**TASK**
Reproduce the listing exactly, so that no line differs from the original.

**RECORDED DATA**

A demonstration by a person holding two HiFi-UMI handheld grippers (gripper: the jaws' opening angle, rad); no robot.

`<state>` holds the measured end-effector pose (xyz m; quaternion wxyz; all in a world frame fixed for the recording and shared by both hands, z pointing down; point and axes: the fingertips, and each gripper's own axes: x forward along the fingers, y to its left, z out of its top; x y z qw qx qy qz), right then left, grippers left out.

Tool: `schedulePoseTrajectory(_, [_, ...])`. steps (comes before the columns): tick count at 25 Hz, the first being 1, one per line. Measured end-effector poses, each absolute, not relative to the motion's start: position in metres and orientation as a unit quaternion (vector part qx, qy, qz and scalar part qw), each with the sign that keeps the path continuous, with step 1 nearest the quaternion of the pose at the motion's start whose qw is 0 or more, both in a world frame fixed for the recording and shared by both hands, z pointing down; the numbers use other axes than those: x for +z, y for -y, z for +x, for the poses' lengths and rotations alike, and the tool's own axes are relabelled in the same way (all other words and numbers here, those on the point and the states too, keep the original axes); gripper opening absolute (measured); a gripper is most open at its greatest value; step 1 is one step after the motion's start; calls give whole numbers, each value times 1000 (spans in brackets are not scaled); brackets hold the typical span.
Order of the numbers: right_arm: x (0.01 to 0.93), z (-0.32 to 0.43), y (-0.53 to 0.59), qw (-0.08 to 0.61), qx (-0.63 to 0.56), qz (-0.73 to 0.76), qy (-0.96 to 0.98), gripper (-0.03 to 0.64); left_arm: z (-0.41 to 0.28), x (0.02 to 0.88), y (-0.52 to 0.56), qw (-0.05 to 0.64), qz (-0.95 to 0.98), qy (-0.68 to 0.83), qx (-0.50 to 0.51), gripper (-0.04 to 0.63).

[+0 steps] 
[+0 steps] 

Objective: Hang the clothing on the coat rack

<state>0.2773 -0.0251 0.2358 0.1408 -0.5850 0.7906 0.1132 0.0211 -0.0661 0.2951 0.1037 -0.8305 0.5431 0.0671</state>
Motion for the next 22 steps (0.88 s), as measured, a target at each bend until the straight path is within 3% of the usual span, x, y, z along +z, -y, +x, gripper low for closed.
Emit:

**ANSWER BOX**
A demonstration by a person holding two HiFi-UMI handheld grippers (gripper: the jaws' opening angle, rad); no robot.

`<state>` holds the measured end-effector pose (xyz m; quaternion wxyz; all in a world frame fixed for the recording and shared by both hands, z pointing down; point and axes: the fingertips, and each gripper's own axes: x forward along the fingers, y to its left, z out of its top; x y z qw qx qy qz), right then left, grippers left out.

Tool: `schedulePoseTrajectory(_, [_, ...])`. steps (comes before the columns): tick count at 25 Hz, the first being 1, one per line. Measured end-effector poses, each absolute, not relative to the motion's start: position in metres and orientation as a unit quaternion (vector part qx, qy, qz and scalar part qw), each with the sign that keeps the path continuous, with step 1 nearest the quaternion of the pose at the motion's start whose qw is 0 or more, both in a world frame fixed for the recording and shared by both hands, z pointing down; the numbers use other axes than those: x for +z, y for -y, z for +x, for the poses' lengths and rotations alike, and the tool's own axes are relabelled in the same way (all other words and numbers here, those on the point and the states too, keep the original axes); gripper opening absolute (measured); a gripper is most open at its greatest value; step 1 is one step after the motion's start; calls give whole numbers, each value times 1000 (spans in brackets are not scaled); brackets hold the typical span.
Order of the numbers: right_arm: x (0.01 to 0.93), z (-0.32 to 0.43), y (-0.53 to 0.59), qw (-0.08 to 0.61), qx (-0.63 to 0.56), qz (-0.73 to 0.76), qy (-0.96 to 0.98), gripper (-0.03 to 0.64); left_arm: z (-0.41 to 0.28), x (0.02 to 0.88), y (-0.52 to 0.56), qw (-0.05 to 0.64), qz (-0.95 to 0.98), qy (-0.68 to 0.83), qx (-0.50 to 0.51), gripper (-0.04 to 0.63).

[+0 steps] 
[+0 steps] 

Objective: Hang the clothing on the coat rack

<state>0.2773 -0.0251 0.2358 0.1408 -0.5850 0.7906 0.1132 0.0211 -0.0661 0.2951 0.1037 -0.8305 0.5431 0.0671</state>
Motion for the next 22 steps (0.88 s), as measured, a target at each bend until the straight path is within 3% of the usual span, x, y, z along +z, -y, +x, gripper low for closed.
Emit:

Nothing more is required for this exercise.